The standard this week would require registered entities to “implement one or more documented process(es) for [INSM] of networks … of high-impact [grid] cyber systems and medium-impact … systems with external routable connectivity [ERC].” 

Documented processes under the standard must include each of the following: 

    • network data feeds to monitor network activity, including connections, devices and network communications 
    • at least one method to detect anomalous network activity using the network data feeds 
    • at least one method to evaluate anomalous activity to determine what additional action is needed 

Entities would also have to implement documented processes to retain INSM data associated with anomalous network activity and to protect all data gathered or retained to prevent unauthorized deletion or modification. 

The limit of the standard’s applicability to medium-impact systems with ERC and all high-impact systems is in keeping with FERC’s original order. The commission also ordered NERC last year to examine the feasibility of implementing INSM in low-impact systems and medium-impact systems without ERC, but the ERO recommended against expanding the standard’s reach at this stage in a study submitted in January. (See NERC Recommends Phased Approach to INSM.) 

Wash. Council OKs Reduced Version of Horse Heaven Hills Project

Washington’s Energy Facility Site Evaluation Council (EFSEC) on April 17 recommended approval for a slimmed-down version of a controversial wind project proposed for a site just south of the Tri-Cities in southeastern Washington.  

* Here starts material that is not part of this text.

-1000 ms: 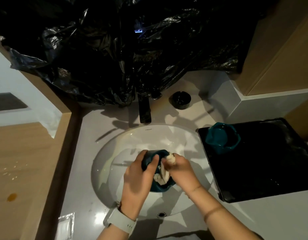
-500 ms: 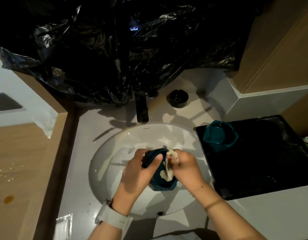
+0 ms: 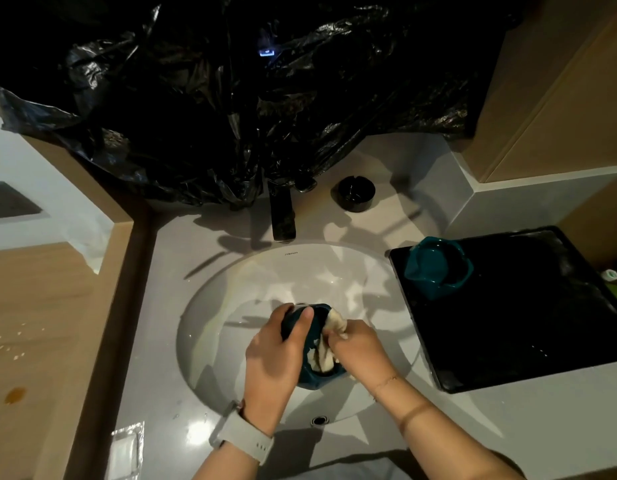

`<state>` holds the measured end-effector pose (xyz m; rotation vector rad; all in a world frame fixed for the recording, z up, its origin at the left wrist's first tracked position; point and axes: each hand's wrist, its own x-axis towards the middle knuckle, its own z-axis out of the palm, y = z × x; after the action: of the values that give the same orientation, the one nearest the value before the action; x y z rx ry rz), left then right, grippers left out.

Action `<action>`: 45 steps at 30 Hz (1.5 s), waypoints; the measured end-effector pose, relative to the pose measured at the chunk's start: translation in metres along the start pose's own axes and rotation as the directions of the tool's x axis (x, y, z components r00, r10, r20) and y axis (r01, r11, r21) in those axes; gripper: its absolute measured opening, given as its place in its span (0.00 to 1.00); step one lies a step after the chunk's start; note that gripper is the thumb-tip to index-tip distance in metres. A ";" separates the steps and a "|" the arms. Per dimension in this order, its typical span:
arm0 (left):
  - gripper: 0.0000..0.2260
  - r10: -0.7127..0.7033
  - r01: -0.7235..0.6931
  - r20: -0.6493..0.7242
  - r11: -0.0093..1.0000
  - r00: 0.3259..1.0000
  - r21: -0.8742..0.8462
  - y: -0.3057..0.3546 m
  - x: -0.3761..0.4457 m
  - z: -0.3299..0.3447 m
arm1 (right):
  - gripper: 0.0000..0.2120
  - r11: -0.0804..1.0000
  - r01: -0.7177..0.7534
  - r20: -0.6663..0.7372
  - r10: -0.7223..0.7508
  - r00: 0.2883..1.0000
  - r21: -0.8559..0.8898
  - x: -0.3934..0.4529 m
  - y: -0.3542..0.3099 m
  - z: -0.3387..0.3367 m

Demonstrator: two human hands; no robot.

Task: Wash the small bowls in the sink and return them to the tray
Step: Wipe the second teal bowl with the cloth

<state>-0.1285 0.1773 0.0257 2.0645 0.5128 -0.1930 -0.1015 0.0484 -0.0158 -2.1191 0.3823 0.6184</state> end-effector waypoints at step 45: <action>0.13 0.081 -0.054 0.265 0.993 0.961 -0.107 0.018 0.027 -0.028 | 0.10 0.846 0.368 0.076 -0.368 0.927 -0.387 0.003 -0.045 -0.030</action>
<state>-0.0986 0.2005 0.0453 1.9177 0.2786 -0.3941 -0.0690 0.0498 0.0275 -2.4888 -0.1734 0.4943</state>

The EFSEC, a committee of representatives from several Washington state agencies, voted 5-2 to recommend that Gov. Jay Inslee approve the Horse Heaven Hills project. The governor now has 60 days to issue a final decision.  

Scout Clean Energy of Boulder, Colo., originally wanted to install up to 222 wind turbines that would be 500 feet tall, or up to 141 turbines that would go up to 657 feet along a 24-mile east-west stretch of the Horse Heaven Hills just south of Kennewick, Wash.  

However, EFSEC decided in February that two-mile buffer zones need to be implemented around 60 to 70 ferruginous hawk nests in that area. In 2021, the Washington Fish and Wildlife Commission downgraded ferruginous hawks’ status from threatened to endangered. 

The buffer zone roughly halves the number of turbines in the project. A precise new number won’t be available until Scout maps out a revised siting plan for the turbines. The company said the changes trim nameplate capacity of the project from 1,150 MW to 236 MW. 

Scout’s original proposal also included two 500-MW solar farms on the east and west sides of the 24-mile stretch. EFSEC ordered that the eastern solar farm be removed because it is near sensitive Tribal cultural sites. 

The wind farm has drawn strong opposition from numerous Tri-Cities residents because the turbines would show up in a currently pristine view of the hills from the urban area and because they’re near the ferruginous hawk nests. A February decision by EFSEC removed turbines along the north slopes of the hills, which would also eliminate much of the Tri-Citians’ concern about their view. (See Washington Renewable Developer Rankled by Siting Board Alterations.) 

“By partially approving the Horse Heaven wind and solar project, EFSEC is balancing the need for renewable, clean energy with potential impacts on tribal cultural resources, wildlife and surrounding communities,” EFSEC Chair Kathleen Drew said at the group’s April 17 meeting. 

Northeast States Apply for Federal Money for 2 Tx Projects

The six New England states report they’ve submitted two applications for federal funding for transmission projects aimed at improving grid reliability and enabling interconnection of clean energy resources.  

The applications are for the second round of funding from the U.S. Department of Energy’s Grid Innovation Program, which offers up to $1.82 billion, capped at $1 billion for major individual transmission projects. 

The application for the “Clean Resilience Link” project was submitted in conjunction with New York state. The project, backed by National Grid, would upgrade a 230-kV line between New York and New England to 345 kV, “increasing transfer capacity between the two regions by up to 1,000 MW.” 

Analysis led by Energy and Environmental Economics (E3) and Hitachi Energy, and independently reviewed by the Brattle Group, found the project’s benefits would well exceed its costs.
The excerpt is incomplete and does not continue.